Neither listening or imagining how others feel are that easy.  Being open to change isn’t either, particularly as this takes so much time to achieve.  All this requires courage, a willingness to stand up for the right to think and act differently and contemplate the possibility that you might have misunderstood something or been wrong.  Contemplating alternatives throws into question entrenched positions and the received opinions that goes with them.  Challenging established opinion can lead your peers to question your motives. None of these are moves which appear encouraged in soundbite dominated media or wider politics.


----------



## Veggy

Nun-Translator said:


> I am actually very glad that most of the replies are staying far away from politics, in the usual sense of the word.


 
It is not difficult, Nun-Translator, if one sees and considers human living beings. Though "politics" (which is not always negative) in a deep dimension is anyway present because it is governments or any authority felt as worth being followed to order their people to do what they do on a national or international plan.
This is where I perfectly understand your point when you say people not peoples. I'll add that when you do consider people as living human beings you are able to see clearly all that is common (there is a lot in common) while if you see unindividualistic groups, you have a tendency of focusing on differences therefore find adversaries or enemies which at the end represent a threat to your being different, from here you have to strike and destroy to protect yourself.


----------



## KaRiNe_Fr

Nun-Translator said:


> [...]Outsider (and Karine), in what ways do you see a trend towards view enemies as other people, more than ever? I really have not noticed that.
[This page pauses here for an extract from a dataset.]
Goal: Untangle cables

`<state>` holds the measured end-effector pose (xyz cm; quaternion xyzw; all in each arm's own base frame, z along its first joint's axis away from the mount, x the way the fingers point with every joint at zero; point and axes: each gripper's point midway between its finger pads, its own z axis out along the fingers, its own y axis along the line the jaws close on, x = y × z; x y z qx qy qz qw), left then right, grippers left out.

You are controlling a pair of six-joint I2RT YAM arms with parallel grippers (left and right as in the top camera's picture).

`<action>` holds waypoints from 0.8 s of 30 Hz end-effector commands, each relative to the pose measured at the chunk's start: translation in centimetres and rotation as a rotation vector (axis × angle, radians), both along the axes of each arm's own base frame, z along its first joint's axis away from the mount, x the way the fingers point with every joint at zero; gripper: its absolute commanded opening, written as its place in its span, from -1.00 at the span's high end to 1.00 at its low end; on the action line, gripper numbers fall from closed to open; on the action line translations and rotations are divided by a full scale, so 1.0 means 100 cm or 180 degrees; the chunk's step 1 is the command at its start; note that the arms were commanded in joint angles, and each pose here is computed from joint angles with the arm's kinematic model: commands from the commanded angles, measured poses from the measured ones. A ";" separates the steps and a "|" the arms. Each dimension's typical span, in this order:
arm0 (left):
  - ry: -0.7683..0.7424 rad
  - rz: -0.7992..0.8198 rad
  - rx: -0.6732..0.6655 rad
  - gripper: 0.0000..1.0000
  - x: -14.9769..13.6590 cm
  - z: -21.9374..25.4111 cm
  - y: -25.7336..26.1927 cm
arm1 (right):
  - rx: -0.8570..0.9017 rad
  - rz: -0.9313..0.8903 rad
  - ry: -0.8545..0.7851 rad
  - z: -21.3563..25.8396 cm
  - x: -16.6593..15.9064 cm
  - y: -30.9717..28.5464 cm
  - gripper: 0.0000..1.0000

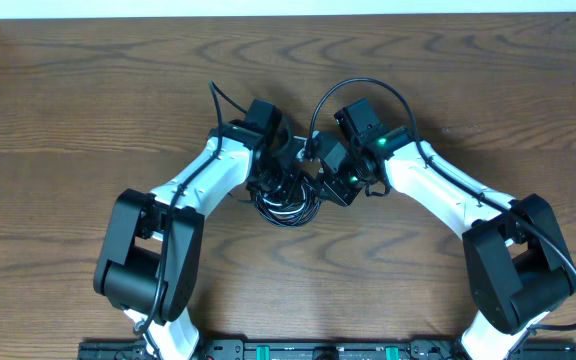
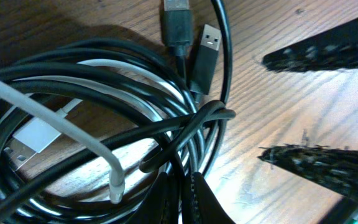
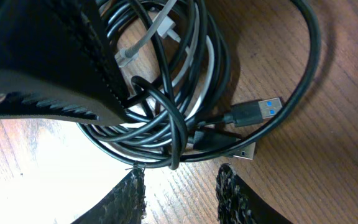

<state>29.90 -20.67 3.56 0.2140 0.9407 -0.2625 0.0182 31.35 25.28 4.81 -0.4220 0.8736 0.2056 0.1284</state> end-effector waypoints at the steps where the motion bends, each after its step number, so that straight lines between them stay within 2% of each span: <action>1: 0.0065 -0.0032 -0.0248 0.85 -0.001 0.006 -0.005 | 0.0015 0.0124 0.0019 -0.004 -0.004 -0.001 0.30; 7: 0.0231 0.0111 -0.0741 0.85 0.002 0.026 -0.009 | 0.0466 0.0379 0.0171 0.009 -0.013 0.004 0.35; 13: 0.0431 0.0247 -0.1354 0.85 0.006 0.052 -0.012 | 0.0511 0.0344 0.0170 0.006 -0.009 -0.005 0.41; 19: 0.0513 0.0257 -0.1445 0.85 0.002 0.056 -0.013 | 0.0571 0.0449 0.0053 0.006 -0.006 -0.001 0.43; 24: 0.0531 0.0269 -0.1413 0.85 0.001 0.055 -0.012 | 0.0637 0.0524 0.0043 0.012 -0.008 -0.005 0.53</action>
Blame my bad English again then...  I didn't mean especially enemies, but now at least we can "see" others suffering thanks to all of sorts of information media. When we didn't even see anything and know only few facts from conflict far abroad, how could we feel concerned and "see" them as other people? At least we don't have this excuse anymore now.
Hope this will clarify my thoughts.


----------



## Nunty

C'est "Cultura", ma chère. Tu peux écrire dans la langue qui te convient... mais ton anglais est bon et certainement mieux que mon français !

So Karine, if I understand correctly you are saying that the images of suffering don't make us indifferent but actually sensitize to the "other" as an individual?


----------



## KaRiNe_Fr

Nun-Translator said:


> C'est "Cultura", ma chère. Tu peux écrire dans la langue qui te convient... [...]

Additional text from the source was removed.